## What the task asks
In the records below, find the line containing "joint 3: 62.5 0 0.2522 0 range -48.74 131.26" and the line containing "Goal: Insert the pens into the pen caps"; please repeat exactly the lines from one to the other, both included, and nothing more.

--- START ---

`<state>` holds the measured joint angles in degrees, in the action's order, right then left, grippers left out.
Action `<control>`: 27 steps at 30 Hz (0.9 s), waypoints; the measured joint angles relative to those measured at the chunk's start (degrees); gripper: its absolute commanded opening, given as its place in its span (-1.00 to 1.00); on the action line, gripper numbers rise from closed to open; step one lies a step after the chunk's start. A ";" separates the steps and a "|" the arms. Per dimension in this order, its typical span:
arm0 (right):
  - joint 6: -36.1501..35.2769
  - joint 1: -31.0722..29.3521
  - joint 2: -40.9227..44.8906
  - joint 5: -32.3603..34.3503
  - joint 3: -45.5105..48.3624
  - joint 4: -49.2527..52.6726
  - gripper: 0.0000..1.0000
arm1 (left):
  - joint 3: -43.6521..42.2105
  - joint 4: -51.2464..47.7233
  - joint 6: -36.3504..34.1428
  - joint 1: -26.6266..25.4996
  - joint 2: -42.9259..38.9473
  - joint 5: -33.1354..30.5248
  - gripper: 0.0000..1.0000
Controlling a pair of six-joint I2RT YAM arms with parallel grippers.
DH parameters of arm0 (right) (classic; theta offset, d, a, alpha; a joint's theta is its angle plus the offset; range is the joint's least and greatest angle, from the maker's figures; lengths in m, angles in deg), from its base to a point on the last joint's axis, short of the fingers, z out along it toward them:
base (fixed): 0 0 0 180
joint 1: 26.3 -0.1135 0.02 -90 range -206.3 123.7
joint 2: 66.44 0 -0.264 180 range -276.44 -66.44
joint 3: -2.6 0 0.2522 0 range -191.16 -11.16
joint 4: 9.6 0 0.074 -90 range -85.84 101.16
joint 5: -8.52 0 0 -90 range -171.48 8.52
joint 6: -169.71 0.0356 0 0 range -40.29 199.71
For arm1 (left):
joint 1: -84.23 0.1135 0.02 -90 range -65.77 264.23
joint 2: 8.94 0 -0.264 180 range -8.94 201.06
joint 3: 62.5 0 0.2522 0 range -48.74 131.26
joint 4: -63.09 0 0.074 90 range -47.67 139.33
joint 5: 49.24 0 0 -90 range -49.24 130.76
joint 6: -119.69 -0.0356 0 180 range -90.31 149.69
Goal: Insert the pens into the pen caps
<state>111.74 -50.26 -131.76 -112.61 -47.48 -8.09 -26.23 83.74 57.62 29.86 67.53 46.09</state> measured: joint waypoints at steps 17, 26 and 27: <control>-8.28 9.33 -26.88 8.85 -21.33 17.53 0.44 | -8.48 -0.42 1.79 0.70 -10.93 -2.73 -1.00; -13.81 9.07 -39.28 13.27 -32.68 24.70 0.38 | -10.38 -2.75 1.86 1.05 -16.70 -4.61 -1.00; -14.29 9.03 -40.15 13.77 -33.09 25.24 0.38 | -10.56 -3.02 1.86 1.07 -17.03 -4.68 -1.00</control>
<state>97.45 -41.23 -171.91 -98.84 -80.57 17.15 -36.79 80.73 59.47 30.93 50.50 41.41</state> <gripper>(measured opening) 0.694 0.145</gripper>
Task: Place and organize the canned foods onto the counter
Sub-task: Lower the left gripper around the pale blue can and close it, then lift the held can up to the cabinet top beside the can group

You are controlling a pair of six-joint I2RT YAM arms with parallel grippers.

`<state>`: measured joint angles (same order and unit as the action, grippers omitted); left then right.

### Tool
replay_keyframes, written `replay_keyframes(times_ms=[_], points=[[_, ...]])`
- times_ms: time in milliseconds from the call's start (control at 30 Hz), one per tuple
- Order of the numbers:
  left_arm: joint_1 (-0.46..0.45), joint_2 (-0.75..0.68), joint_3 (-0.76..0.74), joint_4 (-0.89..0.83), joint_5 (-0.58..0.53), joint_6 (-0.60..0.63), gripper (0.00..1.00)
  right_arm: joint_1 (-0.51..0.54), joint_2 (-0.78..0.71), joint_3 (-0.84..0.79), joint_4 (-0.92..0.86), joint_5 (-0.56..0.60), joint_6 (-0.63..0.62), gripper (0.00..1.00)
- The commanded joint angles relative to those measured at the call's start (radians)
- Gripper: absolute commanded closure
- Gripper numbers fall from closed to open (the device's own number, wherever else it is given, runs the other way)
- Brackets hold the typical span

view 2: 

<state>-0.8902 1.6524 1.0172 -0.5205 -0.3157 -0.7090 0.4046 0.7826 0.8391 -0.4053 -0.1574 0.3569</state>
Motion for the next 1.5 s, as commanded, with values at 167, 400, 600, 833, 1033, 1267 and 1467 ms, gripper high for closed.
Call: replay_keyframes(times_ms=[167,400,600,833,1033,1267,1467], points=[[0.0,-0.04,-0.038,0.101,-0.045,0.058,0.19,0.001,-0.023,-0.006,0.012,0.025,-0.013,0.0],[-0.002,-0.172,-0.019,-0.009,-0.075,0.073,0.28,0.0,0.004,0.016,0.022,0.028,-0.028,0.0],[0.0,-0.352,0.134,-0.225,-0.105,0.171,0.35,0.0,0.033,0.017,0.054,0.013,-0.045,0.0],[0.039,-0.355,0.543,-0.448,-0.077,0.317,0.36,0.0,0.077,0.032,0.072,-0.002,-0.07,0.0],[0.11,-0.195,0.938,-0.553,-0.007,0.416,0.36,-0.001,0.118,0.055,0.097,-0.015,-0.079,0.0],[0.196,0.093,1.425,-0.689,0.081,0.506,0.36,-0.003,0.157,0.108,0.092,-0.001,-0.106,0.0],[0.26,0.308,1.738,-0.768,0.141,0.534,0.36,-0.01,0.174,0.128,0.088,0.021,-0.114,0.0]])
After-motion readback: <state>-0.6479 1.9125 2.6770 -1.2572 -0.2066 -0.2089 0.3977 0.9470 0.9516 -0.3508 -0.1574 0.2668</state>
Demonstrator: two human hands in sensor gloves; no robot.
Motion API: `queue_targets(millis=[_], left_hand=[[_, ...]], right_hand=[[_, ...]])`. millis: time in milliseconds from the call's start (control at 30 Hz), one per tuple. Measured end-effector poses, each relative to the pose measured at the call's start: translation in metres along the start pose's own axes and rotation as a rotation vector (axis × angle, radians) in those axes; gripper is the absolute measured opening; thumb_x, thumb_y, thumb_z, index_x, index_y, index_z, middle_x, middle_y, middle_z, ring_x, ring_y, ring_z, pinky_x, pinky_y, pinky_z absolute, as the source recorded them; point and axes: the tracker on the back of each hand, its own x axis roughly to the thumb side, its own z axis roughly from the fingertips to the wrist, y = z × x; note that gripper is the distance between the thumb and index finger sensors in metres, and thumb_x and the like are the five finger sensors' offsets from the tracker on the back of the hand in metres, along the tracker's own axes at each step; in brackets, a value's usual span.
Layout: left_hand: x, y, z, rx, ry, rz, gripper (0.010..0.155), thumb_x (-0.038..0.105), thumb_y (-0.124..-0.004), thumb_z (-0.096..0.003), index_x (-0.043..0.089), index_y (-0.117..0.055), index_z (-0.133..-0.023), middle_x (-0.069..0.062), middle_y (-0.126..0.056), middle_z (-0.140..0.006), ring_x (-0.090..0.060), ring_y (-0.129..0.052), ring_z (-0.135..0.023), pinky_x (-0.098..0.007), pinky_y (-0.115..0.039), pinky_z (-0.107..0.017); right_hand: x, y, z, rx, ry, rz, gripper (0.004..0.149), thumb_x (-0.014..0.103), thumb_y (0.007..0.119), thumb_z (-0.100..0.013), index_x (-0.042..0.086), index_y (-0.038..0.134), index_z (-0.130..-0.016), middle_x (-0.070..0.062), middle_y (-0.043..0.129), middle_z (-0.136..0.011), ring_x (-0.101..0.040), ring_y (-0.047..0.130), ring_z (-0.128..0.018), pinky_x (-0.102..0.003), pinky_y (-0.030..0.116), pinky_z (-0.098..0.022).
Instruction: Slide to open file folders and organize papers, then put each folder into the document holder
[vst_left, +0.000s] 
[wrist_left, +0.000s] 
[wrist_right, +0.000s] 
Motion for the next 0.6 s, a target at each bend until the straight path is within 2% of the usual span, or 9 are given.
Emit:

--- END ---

## Completed task
joint 3: 62.5 0 0.2522 0 range -48.74 131.26
joint 4: -63.09 0 0.074 90 range -47.67 139.33
joint 5: 49.24 0 0 -90 range -49.24 130.76
joint 6: -119.69 -0.0356 0 180 range -90.31 149.69
Goal: Insert the pens into the pen caps

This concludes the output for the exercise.